First, we’ll need to count how many cases for each cancer type exist in the dataset:
# counting number of records in each cancer
cancer_counts <- clinical %>%
count(disease) %>%
arrange(n)
The count
function is similar to tally
, but doesn’t need to have
group_by
applied first. The arrange
function added at the end sorts
the table using the column specified. Although this isn’t necessary for
the analysis to proceed, it makes it easier for us to interpret the
results.
Next, we’ll identify which cancer types are represented by at least 500 cases in this dataset:
# get names of frequently occurring cancers
frequent_cancers <- cancer_counts %>%
filter(n >= 500)
We can then use this object to filter based on the number of cases:
# extract data from cancers to keep
birth_reduced <- birth_complete %>%
filter(disease %in% frequent_cancers$disease)
The new syntax here is %in%
, which allows you to compare each entry in
disease
from birth_complete
to the disease column in
frequent_cancers
(remember that frequent_cancers$disease
means the
disease
column from frequent_cancers
). This keeps only cases from
the birth_complete
dataset that are from cancers that are frequently
occurring.
Finally, we’ll write the final output to a file:
# save results to file in data/ named birth_reduced
write_csv(birth_reduced, "data/birth_reduced.csv")
Challenge-tumor
Extract all tumor stages with more than 200 cases (Hint: also check to see if there are any other missing/ambiguous data!)
Wrapping up
In this session, we acquainted ourselves with tidyverse
, and learned
some tools for data filtering and manipulation. We covered examples from
many of the main categories of data manipulation tasks; if you’d like
more information on these functions and others available (including
methods of joining multiple tables together), please check out the
dplyr
cheatsheet.
In the next session, we’ll wrap up the course by creating
publication-quality images using ggplot2
, a data visualization package
in tidyverse
, and the two datasets we filtered in the sections above.
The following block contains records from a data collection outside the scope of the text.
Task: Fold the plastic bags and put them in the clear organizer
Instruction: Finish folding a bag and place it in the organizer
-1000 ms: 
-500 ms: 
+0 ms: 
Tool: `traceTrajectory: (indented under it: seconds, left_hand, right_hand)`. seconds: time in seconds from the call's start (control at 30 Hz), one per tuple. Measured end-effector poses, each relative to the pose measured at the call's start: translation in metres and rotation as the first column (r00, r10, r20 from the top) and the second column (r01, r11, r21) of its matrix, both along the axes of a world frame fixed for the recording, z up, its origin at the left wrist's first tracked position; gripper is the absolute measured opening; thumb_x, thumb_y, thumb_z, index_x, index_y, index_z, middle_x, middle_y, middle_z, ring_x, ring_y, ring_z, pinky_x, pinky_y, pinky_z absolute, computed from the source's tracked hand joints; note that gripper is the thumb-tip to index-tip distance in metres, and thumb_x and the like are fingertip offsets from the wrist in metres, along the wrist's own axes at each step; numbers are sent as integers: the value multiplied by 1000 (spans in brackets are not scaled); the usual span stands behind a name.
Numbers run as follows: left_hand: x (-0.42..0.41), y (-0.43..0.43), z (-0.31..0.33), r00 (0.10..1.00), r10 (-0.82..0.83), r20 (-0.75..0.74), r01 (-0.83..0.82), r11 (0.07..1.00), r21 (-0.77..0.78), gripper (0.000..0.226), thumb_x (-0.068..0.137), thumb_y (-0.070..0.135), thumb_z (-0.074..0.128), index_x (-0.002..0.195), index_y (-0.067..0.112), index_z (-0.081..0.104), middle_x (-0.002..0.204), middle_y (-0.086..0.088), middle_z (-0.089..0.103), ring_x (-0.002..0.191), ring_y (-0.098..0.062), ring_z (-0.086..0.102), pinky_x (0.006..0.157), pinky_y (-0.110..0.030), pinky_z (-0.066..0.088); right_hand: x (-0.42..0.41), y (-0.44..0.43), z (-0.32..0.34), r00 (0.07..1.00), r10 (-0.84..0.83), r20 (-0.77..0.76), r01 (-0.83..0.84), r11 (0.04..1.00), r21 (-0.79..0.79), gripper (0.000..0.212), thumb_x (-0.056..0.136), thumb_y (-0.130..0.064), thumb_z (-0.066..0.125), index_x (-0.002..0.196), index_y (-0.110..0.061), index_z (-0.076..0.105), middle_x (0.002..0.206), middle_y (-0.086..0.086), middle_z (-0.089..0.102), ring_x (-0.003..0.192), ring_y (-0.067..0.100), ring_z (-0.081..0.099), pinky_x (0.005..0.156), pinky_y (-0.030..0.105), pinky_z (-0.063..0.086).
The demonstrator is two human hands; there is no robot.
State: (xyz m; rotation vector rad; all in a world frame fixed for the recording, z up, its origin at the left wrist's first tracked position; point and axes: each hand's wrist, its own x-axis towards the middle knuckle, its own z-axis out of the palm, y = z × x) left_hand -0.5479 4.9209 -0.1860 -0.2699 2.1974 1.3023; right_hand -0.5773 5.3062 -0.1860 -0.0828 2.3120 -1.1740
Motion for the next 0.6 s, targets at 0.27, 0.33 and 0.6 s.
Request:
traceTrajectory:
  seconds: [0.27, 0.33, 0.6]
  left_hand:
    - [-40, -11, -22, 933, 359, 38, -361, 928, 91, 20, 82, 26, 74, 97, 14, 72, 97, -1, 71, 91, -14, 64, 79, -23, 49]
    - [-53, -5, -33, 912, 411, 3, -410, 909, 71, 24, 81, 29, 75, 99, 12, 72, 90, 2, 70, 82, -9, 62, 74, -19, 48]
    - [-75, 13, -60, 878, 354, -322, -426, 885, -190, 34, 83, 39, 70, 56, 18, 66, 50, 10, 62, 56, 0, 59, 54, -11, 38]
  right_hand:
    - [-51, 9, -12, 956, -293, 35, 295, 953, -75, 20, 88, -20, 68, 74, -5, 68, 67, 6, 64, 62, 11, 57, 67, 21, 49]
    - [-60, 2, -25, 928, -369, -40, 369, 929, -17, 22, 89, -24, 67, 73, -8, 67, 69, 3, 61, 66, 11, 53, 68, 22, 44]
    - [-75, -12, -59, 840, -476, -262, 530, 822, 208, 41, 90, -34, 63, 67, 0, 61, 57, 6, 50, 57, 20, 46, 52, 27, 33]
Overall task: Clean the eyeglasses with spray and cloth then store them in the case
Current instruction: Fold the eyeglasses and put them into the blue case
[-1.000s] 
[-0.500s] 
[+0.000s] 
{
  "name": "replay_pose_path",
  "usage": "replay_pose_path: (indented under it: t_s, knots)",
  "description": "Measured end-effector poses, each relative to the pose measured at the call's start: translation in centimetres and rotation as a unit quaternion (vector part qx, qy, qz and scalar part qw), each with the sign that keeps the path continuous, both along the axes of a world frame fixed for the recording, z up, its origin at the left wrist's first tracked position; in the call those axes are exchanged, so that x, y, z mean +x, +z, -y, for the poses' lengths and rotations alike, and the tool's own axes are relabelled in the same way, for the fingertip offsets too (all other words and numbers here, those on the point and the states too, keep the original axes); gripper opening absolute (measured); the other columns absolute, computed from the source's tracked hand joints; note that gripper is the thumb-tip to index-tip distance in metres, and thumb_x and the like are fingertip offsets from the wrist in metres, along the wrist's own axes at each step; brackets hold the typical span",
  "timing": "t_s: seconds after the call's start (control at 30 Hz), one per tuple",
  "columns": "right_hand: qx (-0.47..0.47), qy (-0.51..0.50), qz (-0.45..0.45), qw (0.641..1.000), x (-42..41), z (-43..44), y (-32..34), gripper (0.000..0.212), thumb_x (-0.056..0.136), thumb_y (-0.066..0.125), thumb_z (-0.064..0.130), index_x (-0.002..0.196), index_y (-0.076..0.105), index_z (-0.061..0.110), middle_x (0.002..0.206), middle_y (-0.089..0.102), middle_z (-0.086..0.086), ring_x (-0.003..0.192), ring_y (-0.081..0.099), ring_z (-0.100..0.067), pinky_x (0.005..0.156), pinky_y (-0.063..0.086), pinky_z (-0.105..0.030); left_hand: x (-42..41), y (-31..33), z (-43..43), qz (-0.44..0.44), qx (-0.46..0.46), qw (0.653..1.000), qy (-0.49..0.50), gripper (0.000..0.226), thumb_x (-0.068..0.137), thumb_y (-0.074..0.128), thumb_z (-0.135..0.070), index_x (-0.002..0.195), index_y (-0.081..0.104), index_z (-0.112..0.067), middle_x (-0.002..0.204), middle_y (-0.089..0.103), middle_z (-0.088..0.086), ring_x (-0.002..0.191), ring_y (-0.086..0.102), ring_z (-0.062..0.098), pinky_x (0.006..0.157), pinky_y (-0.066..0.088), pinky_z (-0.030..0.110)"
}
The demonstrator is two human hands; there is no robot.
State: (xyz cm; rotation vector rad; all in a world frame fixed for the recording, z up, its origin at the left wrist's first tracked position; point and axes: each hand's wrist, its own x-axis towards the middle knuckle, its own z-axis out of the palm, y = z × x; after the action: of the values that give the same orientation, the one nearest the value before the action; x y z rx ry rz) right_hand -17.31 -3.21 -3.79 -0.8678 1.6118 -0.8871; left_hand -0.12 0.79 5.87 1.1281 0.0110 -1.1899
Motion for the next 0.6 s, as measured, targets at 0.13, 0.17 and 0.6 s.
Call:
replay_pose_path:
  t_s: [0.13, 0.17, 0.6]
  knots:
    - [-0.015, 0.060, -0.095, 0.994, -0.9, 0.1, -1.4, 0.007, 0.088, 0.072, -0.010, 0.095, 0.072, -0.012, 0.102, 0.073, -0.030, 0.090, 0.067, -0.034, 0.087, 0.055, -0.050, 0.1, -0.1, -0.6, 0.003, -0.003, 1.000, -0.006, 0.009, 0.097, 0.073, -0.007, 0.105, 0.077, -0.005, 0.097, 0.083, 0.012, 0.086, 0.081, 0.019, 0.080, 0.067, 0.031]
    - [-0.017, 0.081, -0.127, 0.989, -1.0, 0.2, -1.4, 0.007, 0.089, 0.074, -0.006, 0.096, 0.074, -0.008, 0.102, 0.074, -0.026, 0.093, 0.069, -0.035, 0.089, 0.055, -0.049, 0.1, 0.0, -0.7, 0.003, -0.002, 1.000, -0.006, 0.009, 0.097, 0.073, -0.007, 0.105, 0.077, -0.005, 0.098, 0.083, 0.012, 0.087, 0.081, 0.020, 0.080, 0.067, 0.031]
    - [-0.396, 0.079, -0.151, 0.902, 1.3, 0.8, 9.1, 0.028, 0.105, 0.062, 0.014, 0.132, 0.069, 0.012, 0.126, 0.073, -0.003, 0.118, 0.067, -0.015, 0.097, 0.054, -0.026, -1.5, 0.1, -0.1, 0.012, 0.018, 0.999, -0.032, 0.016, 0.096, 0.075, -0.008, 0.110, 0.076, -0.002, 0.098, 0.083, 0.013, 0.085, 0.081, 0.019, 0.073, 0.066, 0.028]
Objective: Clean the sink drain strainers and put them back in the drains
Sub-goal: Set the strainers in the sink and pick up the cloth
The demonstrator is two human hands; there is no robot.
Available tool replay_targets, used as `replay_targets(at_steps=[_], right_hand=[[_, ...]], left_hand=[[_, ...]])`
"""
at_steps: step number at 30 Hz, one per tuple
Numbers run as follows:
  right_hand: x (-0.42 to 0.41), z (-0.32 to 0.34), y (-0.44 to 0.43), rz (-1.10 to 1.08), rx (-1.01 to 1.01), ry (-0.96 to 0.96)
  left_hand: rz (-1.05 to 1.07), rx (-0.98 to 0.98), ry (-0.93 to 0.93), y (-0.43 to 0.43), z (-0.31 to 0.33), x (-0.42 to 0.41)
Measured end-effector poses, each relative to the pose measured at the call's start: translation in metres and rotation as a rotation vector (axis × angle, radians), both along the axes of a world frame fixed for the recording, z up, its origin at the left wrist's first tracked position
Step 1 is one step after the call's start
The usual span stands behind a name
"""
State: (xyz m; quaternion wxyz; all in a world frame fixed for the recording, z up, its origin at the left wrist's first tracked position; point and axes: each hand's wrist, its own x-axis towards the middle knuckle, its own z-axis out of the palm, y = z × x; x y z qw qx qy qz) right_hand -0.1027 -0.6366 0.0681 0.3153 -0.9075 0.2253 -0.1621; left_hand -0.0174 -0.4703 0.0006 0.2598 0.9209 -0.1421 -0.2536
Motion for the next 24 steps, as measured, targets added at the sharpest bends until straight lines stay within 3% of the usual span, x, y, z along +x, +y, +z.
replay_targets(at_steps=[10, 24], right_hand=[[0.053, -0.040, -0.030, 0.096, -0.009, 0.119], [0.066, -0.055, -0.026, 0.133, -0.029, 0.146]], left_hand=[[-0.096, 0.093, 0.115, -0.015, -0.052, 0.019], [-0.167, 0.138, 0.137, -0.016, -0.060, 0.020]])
This document is written in R
markdown, which is a method of
formatting text, code, and output to create documents that are sharable
with other people. While this document is intended to serve as a
reference for you to read while typing code into your own script, you
may also be interested in modifying and running code in the original R
markdown file (class3.Rmd
in the GitHub repository).
Materials for all lessons in this course include:
- Class 1: R syntax, assigning objects, using functions
- Class 2: Data types and structures; slicing and subsetting data
- Class 3: Data manipulation with
dplyr
- Class 4: Data visualization in
ggplot2
Extra exercises
Answers to all challenge exercises are available here.
The following exercises all use the same clinical
data from this
class.
Challenge-ethnicity
How many hispanic or latino individuals in clinical are not also white? What are their races?
Challenge-years
Create a new column for clinical called age_at_death
that calculates
this statistic (in years) from year_of_birth
and year_of_death
.
Challenge-helpers
dplyr
includes several “helpers” that allows selection of columns
meeting particular criteria (described on the first page of the dplyr
cheatsheet near the top of the right hand column:
https://github.com/rstudio/cheatsheets/raw/master/data-transformation.pdf).
Using one of these tools, extract all columns that include “diagnosis”.
Challenge-combine
How many patients are hispanic or latino patients (column ethnicity), died after the year 2000 (year_of_death), and possess no missing data for cigarettes per day?